## What the task asks
Go through the records and restate them word for word, omitting images.

## Recorded data
++++++++

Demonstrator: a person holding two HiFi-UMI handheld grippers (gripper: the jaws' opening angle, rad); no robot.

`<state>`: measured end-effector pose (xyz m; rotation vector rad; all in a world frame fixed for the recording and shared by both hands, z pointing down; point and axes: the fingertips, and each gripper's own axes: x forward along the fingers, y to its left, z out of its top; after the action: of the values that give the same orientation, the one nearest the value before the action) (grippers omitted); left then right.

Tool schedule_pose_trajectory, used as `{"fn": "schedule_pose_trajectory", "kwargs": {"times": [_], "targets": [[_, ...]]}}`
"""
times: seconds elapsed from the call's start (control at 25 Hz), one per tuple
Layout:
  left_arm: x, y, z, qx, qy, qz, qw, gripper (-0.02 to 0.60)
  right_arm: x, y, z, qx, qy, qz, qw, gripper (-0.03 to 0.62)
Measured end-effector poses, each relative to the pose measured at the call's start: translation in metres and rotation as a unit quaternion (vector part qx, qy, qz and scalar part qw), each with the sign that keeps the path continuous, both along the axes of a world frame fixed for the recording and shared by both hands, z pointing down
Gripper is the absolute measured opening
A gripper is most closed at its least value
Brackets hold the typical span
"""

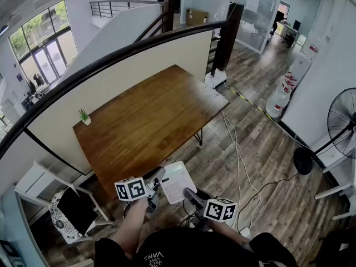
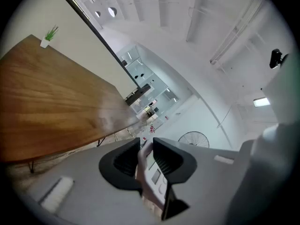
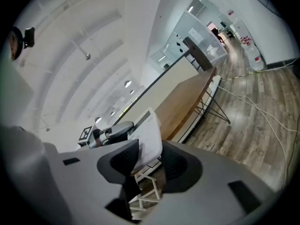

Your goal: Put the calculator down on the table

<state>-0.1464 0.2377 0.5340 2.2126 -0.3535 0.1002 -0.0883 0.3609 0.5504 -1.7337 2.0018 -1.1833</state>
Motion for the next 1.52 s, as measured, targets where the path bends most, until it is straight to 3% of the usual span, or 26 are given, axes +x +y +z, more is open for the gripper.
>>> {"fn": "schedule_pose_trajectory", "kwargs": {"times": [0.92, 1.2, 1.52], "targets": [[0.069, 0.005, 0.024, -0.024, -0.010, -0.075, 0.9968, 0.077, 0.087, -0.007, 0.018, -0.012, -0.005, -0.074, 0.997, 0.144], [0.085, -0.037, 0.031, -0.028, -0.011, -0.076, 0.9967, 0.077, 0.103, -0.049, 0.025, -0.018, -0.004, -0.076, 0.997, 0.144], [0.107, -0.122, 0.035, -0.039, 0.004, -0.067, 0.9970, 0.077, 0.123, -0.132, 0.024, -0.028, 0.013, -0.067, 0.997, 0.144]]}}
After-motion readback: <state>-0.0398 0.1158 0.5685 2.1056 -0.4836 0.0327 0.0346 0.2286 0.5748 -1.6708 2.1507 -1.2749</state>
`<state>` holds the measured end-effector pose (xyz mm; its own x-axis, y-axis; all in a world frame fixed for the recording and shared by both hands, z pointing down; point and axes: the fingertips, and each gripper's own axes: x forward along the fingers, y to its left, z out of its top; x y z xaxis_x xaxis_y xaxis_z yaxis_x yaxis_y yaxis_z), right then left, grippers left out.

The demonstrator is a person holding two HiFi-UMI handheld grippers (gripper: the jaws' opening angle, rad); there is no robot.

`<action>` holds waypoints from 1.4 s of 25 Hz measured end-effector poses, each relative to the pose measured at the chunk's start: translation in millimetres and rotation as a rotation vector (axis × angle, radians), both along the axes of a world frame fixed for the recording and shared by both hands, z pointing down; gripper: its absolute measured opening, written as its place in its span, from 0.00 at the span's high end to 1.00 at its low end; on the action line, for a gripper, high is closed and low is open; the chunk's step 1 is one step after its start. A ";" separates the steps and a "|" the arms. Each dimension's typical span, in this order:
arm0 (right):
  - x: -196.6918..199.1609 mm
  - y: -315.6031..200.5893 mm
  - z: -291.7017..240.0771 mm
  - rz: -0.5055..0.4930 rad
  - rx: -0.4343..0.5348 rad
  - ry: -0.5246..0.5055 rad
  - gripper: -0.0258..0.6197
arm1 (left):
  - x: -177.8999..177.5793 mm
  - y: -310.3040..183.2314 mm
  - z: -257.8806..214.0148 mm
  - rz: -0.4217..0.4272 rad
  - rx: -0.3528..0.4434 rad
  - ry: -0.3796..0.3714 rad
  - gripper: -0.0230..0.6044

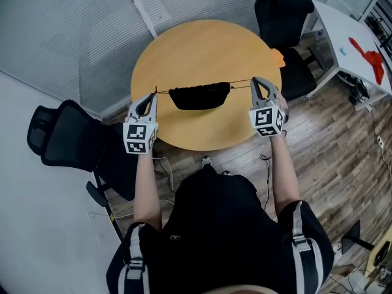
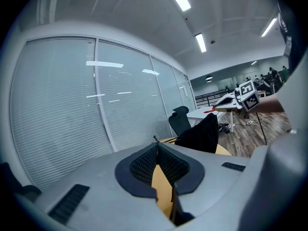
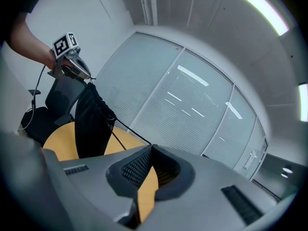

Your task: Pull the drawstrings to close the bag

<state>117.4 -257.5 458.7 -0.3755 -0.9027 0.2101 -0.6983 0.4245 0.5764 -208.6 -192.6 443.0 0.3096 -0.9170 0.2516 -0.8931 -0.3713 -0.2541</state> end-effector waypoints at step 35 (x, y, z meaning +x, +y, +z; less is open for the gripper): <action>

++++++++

## Answer for this exercise
Demonstrator: a person holding two HiFi-UMI handheld grippers (gripper: the jaws' opening angle, rad); no robot.

`<state>`: measured end-effector pose (xyz m; rotation vector rad; all in a world frame fixed for the recording and shared by both hands, z pointing down; point and axes: the fingertips, and each gripper's own axes: x forward along the fingers, y to its left, z out of its top; after the action: of the values that give the same orientation, the one nearest the value before the action) (grippers omitted); left then right.

Tool schedule_pose_trajectory, used as `{"fn": "schedule_pose_trajectory", "kwargs": {"times": [_], "targets": [[_, ...]]}}`
"""
times: seconds elapsed from the call's start (control at 25 Hz), one per tuple
Layout:
  left_arm: x, y, z, qx, qy, qz, qw, gripper (-0.02 to 0.60)
  right_arm: x, y, z, qx, qy, qz, qw, gripper (-0.03 to 0.62)
Measured end-effector poses, each relative to the pose measured at the call's start: translation in metres and rotation as a unit quaternion (vector part qx, qy, qz and scalar part qw), each with the sign that keeps the path continuous, both along the axes of a world frame fixed for the recording and shared by both hands, z pointing down
Gripper is the absolute measured opening
A gripper is most closed at its least value
Brackets hold the typical span
"""


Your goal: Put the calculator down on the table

<state>-0.1464 0.2377 0.5340 2.2126 -0.3535 0.1002 -0.0883 0.3609 0.5504 -1.7337 2.0018 -1.1833</state>
Motion for the next 1.52 s, as measured, targets where the path bends most, until it is straight to 3% of the usual span, or 26 are given, axes +x +y +z, more is open for the gripper.
>>> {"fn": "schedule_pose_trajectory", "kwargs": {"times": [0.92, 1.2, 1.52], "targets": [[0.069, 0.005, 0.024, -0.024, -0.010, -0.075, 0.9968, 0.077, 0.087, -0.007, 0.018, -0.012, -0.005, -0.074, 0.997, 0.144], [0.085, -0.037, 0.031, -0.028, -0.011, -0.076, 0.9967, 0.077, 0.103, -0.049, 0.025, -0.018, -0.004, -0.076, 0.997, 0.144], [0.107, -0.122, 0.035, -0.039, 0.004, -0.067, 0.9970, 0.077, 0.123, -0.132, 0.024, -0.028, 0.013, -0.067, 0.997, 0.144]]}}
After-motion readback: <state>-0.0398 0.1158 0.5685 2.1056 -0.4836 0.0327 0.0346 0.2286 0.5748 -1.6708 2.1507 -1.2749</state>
`<state>` holds the measured end-effector pose (xyz mm; its own x-axis, y-axis; all in a world frame fixed for the recording and shared by both hands, z pointing down; point and axes: the fingertips, and each gripper's own axes: x forward along the fingers, y to its left, z out of its top; x y z xaxis_x xaxis_y xaxis_z yaxis_x yaxis_y yaxis_z), right then left, grippers left out.

The demonstrator is a person holding two HiFi-UMI handheld grippers (gripper: the jaws' opening angle, rad); there is no robot.

`<action>` holds waypoints from 1.4 s of 25 Hz measured end-effector poses, each relative to the pose measured at the chunk's start: translation in millimetres and rotation as a rotation vector (axis × angle, radians), both along the axes of a world frame fixed for the recording and shared by both hands, z pointing down; gripper: its absolute measured opening, written as its place in its span, from 0.00 at the span's high end to 1.00 at its low end; on the action line, for a gripper, high is closed and low is open; the chunk's step 1 is one step after its start. A ";" separates the steps and a "|" the arms. Each dimension's typical span, in this order:
arm0 (right):
  - x: -196.6918..199.1609 mm
  - y: -315.6031..200.5893 mm
  - z: -291.7017..240.0771 mm
  - rz: -0.5055..0.4930 rad
  - rx: -0.4343..0.5348 rad
  - ry: -0.5246..0.5055 rad
  - gripper: -0.0258..0.6197
arm1 (left):
  - x: -177.8999..177.5793 mm
  - y: -310.3040..183.2314 mm
  - z: -257.8806..214.0148 mm
  - rz: -0.4217..0.4272 rad
  - rx: -0.3528..0.4434 rad
  - ry: -0.3796..0.3714 rad
  - gripper: -0.0230..0.6044


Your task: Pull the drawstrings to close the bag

<state>117.4 -257.5 458.7 -0.3755 -0.9027 0.2101 -0.6983 0.4245 0.5764 -208.6 -192.6 443.0 0.3096 -0.9170 0.2516 -0.8931 -0.3713 -0.2541</state> end-effector waypoints at step 35 (x, y, z meaning +x, +y, +z; less is open for the gripper): <action>

No more output will be given for this exercise.